Data shown:

----

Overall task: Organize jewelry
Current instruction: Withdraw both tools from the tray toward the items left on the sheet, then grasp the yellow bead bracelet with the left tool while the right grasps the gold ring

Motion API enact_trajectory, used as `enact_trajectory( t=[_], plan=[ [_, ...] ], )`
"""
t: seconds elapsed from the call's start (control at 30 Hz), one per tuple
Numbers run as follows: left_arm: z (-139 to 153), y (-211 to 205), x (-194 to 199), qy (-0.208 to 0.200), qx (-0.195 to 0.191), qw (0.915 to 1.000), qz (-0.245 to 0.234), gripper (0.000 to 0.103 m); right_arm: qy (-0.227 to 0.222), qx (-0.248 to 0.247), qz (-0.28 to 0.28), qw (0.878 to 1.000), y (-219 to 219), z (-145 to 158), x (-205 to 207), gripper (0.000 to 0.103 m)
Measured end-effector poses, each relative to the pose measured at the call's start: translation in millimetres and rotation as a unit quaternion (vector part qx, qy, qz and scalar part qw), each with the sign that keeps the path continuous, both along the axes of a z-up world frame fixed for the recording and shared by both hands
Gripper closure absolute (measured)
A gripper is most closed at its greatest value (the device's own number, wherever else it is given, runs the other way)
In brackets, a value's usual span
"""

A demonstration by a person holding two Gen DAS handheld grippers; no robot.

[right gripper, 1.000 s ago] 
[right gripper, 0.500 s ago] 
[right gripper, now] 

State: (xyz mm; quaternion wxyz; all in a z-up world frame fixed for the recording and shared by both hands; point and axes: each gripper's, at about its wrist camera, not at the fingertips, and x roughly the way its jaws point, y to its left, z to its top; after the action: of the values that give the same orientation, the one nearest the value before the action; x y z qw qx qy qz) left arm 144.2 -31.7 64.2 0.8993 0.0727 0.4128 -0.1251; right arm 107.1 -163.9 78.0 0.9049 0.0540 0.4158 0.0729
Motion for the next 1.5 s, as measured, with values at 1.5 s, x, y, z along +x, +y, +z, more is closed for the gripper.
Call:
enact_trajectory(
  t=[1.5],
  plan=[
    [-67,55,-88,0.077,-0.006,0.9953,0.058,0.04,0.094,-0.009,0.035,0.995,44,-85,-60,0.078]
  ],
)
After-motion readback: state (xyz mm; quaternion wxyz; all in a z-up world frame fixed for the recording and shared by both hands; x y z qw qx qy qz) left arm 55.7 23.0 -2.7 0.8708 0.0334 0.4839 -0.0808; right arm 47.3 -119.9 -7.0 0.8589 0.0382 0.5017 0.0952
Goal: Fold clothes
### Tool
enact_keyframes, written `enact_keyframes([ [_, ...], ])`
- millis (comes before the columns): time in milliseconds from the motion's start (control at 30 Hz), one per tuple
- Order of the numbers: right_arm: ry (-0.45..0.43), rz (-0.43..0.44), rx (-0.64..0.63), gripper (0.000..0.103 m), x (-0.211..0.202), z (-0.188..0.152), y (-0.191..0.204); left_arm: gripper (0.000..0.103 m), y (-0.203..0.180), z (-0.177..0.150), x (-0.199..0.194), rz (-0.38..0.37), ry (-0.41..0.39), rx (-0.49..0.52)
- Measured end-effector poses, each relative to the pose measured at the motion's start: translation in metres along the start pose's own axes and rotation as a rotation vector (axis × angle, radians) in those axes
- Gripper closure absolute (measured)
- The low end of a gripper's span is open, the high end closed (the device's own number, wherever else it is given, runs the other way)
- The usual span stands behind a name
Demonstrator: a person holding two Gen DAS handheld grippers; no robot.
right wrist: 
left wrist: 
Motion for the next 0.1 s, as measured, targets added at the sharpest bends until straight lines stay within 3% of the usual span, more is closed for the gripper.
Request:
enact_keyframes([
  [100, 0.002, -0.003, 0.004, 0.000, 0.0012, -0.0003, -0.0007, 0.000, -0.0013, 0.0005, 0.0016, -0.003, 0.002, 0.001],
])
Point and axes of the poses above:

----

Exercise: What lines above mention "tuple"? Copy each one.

Solved exercise:
t: seconds elapsed from the call's start (control at 30 Hz), one per tuple
- millis (comes before the columns): time in milliseconds from the motion's start (control at 30 Hz), one per tuple

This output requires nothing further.